**WORK INSTRUCTION:** Look over the lines below. Report each one that includes the string "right".

**DATA SEGMENT:**
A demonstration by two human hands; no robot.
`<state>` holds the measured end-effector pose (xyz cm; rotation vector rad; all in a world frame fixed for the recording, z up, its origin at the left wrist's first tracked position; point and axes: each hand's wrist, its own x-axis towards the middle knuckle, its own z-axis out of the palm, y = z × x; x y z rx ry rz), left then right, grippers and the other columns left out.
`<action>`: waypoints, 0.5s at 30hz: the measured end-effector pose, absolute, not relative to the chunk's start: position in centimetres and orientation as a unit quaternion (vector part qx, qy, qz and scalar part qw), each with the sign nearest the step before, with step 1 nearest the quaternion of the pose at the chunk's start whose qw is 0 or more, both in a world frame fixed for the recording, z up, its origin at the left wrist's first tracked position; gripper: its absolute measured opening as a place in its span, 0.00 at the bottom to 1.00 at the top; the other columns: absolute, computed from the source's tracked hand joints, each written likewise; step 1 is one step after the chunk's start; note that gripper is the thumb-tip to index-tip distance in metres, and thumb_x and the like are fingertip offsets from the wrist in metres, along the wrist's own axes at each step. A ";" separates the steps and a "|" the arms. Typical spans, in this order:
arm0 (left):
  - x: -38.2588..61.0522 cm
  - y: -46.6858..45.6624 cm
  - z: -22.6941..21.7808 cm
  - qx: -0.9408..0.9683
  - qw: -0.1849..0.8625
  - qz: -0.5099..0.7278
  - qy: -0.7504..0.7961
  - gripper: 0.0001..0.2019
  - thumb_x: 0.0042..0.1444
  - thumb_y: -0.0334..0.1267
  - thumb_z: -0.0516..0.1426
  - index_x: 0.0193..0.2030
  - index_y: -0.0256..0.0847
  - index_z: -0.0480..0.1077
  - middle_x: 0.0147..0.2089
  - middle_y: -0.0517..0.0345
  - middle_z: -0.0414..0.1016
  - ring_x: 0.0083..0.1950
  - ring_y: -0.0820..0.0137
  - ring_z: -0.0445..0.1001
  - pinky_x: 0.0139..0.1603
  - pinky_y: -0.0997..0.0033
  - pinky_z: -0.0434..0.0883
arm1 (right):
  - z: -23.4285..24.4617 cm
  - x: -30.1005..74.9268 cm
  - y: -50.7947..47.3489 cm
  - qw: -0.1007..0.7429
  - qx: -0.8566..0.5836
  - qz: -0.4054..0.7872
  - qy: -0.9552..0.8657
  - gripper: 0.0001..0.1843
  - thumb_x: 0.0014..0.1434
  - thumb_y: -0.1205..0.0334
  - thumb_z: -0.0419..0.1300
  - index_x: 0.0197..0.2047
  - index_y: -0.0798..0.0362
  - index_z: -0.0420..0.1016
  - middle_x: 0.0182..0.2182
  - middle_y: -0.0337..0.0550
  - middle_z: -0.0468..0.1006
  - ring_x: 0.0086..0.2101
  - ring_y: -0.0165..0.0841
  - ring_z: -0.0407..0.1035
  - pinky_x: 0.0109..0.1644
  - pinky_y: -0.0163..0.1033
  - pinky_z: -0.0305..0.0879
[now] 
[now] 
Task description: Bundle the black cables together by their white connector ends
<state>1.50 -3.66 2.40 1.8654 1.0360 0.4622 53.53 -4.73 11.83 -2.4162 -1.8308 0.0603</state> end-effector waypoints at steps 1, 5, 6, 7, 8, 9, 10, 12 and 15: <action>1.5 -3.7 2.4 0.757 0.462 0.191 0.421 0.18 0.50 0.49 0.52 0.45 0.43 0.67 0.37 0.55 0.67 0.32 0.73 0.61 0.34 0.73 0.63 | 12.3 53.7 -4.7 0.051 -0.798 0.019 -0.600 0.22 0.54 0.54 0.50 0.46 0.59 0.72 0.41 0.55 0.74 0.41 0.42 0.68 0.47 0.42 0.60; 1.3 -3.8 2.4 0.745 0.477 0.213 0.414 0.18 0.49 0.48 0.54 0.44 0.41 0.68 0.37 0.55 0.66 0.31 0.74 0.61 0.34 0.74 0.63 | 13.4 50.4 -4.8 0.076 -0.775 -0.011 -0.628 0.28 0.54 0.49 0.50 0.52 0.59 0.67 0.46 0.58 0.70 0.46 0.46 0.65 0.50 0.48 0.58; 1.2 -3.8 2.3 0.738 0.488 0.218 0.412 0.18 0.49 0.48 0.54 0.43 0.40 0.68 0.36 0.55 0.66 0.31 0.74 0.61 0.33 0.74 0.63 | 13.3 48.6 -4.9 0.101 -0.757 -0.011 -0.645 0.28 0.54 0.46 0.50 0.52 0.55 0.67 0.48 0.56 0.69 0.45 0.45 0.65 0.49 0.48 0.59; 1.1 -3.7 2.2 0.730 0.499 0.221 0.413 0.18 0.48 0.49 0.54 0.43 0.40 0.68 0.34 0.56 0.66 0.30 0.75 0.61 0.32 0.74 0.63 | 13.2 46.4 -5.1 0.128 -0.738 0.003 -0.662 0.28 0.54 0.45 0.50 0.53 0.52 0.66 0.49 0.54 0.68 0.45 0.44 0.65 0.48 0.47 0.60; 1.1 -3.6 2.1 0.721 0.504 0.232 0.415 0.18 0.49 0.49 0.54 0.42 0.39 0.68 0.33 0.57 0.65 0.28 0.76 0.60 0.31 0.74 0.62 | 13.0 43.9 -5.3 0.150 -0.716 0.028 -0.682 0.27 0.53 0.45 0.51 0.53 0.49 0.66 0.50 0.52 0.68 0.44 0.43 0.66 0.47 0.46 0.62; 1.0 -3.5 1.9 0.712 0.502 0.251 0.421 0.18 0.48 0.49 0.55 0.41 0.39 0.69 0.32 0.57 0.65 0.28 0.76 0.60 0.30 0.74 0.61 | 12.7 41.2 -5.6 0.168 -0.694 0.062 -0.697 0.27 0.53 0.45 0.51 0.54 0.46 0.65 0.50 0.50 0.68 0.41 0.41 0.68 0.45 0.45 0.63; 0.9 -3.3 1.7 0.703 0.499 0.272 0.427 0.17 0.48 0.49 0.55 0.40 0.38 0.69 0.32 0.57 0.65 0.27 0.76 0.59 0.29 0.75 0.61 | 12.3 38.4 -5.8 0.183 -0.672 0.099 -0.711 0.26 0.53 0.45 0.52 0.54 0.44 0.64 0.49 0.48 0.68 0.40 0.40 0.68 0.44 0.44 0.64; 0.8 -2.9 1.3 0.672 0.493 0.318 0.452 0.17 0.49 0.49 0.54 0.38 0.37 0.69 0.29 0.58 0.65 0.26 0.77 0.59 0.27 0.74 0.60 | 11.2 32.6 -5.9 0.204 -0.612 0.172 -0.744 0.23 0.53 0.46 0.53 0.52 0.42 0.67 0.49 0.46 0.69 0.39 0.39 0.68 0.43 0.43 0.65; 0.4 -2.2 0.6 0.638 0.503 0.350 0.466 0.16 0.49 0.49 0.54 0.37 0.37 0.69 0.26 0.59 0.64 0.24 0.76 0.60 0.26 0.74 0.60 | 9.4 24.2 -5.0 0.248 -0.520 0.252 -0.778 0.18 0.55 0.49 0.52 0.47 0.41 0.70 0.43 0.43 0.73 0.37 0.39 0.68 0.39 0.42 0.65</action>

**ANSWER TO THIS PROBLEM:**
`<state>` holds the measured end-effector pose (xyz cm; rotation vector rad; all in a world frame fixed for the recording, z up, its origin at the left wrist's first tracked position; point and axes: each hand's wrist, its own x-axis towards the middle knuckle, its own z-axis out of the palm, y = z × x; x y z rx ry rz), left then right, grippers and the other columns left out.
arm1 (right):

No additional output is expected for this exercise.